→ THE TASK:
Please output only the lines that run from the line containing "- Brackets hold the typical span" through the end of the material below, exactly.

START DATASET SECTION

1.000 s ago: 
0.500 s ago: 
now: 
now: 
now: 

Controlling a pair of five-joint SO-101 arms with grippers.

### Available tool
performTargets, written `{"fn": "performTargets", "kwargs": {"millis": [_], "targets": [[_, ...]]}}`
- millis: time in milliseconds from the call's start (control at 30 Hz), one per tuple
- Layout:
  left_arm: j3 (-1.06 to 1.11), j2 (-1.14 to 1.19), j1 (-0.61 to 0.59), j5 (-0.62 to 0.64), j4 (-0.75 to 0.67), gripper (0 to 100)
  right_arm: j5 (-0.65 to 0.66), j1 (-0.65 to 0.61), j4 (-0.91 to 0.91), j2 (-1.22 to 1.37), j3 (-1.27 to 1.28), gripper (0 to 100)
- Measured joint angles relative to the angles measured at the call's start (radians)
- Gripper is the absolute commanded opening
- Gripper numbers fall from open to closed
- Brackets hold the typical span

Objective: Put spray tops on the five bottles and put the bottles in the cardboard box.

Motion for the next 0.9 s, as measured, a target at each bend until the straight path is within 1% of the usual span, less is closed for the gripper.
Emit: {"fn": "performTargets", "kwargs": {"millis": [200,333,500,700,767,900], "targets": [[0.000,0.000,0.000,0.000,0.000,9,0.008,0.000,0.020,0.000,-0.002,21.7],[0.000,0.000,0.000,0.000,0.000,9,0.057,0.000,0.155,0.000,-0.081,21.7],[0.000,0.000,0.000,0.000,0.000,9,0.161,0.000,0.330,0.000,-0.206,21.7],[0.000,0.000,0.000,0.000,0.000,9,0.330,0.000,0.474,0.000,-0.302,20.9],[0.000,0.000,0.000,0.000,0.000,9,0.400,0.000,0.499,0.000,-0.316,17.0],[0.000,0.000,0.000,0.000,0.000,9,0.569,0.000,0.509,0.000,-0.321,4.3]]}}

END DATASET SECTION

→ ANSWER TO THE EXERCISE:
- Brackets hold the typical span

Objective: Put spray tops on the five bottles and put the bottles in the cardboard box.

Motion for the next 0.9 s, as measured, a target at each bend until the straight path is within 1% of the usual span, less is closed for the gripper.
Emit: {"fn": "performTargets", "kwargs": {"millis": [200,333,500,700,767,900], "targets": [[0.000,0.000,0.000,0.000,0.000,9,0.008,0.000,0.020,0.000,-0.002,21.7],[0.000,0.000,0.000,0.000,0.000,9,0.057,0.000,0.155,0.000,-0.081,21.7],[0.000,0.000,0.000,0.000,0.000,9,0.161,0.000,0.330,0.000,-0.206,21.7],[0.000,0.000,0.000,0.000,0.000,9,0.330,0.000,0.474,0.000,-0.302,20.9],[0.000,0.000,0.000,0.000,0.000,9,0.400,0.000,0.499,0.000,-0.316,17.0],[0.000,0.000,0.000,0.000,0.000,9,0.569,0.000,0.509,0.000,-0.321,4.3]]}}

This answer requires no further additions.